TASK PROMPT: Among the entries, find the lines with the string "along" and copy them.

Collected data entries
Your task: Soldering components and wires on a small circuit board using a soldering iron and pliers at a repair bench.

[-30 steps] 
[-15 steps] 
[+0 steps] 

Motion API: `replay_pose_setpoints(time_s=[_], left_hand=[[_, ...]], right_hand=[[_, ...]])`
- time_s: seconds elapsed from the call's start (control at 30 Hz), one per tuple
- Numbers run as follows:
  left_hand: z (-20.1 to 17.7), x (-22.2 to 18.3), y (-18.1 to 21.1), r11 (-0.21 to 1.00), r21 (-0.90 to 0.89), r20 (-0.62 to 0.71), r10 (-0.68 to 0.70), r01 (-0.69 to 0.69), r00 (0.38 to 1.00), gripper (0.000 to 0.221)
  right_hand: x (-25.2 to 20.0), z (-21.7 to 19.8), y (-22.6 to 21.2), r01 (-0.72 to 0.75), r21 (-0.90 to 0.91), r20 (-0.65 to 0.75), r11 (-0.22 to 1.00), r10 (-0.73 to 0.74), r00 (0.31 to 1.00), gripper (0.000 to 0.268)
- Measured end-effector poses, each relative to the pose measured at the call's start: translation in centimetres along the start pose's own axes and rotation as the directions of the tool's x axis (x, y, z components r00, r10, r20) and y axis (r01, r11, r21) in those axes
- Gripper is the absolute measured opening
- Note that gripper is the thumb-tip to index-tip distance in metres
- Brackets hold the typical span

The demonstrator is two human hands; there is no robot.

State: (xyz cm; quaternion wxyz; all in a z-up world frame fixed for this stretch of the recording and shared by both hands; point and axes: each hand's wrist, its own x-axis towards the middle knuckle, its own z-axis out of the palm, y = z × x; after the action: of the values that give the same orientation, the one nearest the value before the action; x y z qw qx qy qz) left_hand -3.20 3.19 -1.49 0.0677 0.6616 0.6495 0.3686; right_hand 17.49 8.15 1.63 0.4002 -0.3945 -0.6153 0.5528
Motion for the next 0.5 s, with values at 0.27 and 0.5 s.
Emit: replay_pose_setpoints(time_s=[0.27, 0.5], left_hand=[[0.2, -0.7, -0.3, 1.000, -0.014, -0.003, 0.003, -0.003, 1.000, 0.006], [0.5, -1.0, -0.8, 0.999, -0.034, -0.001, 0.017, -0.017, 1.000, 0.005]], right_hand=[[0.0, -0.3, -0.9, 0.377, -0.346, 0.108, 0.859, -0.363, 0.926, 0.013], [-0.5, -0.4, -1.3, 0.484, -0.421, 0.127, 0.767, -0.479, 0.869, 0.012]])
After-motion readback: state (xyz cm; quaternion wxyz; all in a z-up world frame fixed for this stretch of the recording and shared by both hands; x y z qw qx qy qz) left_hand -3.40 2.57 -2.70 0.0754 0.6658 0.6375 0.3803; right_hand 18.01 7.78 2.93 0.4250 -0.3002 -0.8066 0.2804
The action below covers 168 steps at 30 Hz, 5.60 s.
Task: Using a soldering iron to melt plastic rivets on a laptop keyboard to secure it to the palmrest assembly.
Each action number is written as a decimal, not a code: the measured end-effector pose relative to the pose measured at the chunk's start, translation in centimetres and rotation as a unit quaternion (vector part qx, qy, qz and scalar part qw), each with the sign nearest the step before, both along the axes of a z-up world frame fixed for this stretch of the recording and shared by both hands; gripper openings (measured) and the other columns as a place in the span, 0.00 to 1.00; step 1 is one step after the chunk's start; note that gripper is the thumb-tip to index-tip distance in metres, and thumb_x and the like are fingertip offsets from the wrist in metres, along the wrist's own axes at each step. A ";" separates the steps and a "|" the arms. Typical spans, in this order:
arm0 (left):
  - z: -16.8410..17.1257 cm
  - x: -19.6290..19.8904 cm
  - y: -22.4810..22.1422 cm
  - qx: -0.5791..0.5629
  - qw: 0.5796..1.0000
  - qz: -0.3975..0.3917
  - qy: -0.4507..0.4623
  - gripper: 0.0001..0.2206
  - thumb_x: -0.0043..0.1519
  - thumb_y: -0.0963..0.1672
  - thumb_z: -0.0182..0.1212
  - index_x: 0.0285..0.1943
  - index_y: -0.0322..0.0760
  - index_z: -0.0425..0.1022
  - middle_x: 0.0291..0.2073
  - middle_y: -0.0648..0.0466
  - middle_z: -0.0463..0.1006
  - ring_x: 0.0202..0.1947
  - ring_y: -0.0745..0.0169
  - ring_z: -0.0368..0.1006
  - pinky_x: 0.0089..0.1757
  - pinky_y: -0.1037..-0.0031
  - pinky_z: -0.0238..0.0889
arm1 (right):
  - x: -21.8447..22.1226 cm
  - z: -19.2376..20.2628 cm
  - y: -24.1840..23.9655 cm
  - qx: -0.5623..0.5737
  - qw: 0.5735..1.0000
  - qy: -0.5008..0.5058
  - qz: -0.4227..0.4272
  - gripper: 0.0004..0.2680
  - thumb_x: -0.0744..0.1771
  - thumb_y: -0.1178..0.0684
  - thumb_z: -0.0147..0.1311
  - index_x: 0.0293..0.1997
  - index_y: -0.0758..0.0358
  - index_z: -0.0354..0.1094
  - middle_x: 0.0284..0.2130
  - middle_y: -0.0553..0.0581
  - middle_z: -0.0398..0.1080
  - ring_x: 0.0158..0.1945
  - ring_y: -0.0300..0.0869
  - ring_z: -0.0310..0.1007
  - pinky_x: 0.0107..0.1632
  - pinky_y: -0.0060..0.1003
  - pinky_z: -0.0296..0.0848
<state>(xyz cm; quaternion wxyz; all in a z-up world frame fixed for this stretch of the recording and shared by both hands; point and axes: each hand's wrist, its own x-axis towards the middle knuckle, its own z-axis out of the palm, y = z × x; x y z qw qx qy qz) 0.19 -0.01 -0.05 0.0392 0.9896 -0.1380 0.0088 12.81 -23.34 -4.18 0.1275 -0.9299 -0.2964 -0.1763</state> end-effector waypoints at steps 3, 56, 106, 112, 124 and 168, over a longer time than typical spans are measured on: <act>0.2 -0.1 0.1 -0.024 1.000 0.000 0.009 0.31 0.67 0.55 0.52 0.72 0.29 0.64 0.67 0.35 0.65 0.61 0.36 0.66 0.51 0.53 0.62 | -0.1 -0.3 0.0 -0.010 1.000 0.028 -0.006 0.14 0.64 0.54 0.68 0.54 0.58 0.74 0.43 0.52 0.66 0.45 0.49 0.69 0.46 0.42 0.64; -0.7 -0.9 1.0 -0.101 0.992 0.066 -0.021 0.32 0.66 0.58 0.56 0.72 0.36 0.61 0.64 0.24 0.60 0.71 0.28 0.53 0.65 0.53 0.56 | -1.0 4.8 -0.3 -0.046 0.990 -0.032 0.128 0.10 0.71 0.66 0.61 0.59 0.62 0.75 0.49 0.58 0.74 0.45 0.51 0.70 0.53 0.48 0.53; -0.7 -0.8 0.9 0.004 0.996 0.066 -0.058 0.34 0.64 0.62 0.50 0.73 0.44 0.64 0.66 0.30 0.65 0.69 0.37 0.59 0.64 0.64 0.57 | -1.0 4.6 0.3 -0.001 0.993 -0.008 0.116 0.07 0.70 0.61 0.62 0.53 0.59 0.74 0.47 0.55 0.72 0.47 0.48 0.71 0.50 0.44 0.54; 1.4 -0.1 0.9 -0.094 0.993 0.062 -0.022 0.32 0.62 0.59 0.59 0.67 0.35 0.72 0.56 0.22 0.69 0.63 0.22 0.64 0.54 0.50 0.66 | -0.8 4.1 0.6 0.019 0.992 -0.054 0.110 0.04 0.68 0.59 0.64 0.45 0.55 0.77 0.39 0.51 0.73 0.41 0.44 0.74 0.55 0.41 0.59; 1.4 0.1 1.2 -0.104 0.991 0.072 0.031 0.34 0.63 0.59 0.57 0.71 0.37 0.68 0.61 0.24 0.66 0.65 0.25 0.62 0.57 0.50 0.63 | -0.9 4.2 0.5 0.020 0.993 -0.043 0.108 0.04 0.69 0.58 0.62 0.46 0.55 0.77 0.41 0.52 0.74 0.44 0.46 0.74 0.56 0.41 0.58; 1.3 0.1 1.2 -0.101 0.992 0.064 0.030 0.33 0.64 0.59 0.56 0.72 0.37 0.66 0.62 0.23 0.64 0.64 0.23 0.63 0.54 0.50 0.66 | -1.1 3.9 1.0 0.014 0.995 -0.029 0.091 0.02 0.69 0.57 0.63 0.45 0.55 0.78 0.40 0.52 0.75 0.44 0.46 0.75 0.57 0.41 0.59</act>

RESPONSE:
- Measured end-effector poses, each relative to the pose measured at the call's start: translation in centimetres along the start pose's own axes and rotation as the directions of the tool's x axis (x, y, z components r00, r10, r20) and y axis (r01, r11, r21) in those axes
Each action number is written as a decimal, not a code: the measured end-effector pose relative to the pose measured at the chunk's start, translation in centimetres and rotation as a unit quaternion (vector part qx, qy, qz and scalar part qw), each with the sign nearest the step before, both along the axes of a z-up world frame fixed for this stretch of the recording and shared by both hands; gripper openings (measured) and the other columns as a place in the span, 0.00 to 1.00; step 1 is one step after the chunk's start; note that gripper is the thumb-tip to index-tip distance in metres, and thumb_x and the like are fingertip offsets from the wrist in metres, along the wrist's own axes at each step. A ";" separates the steps and a "|" the arms. Typical spans, in this order:

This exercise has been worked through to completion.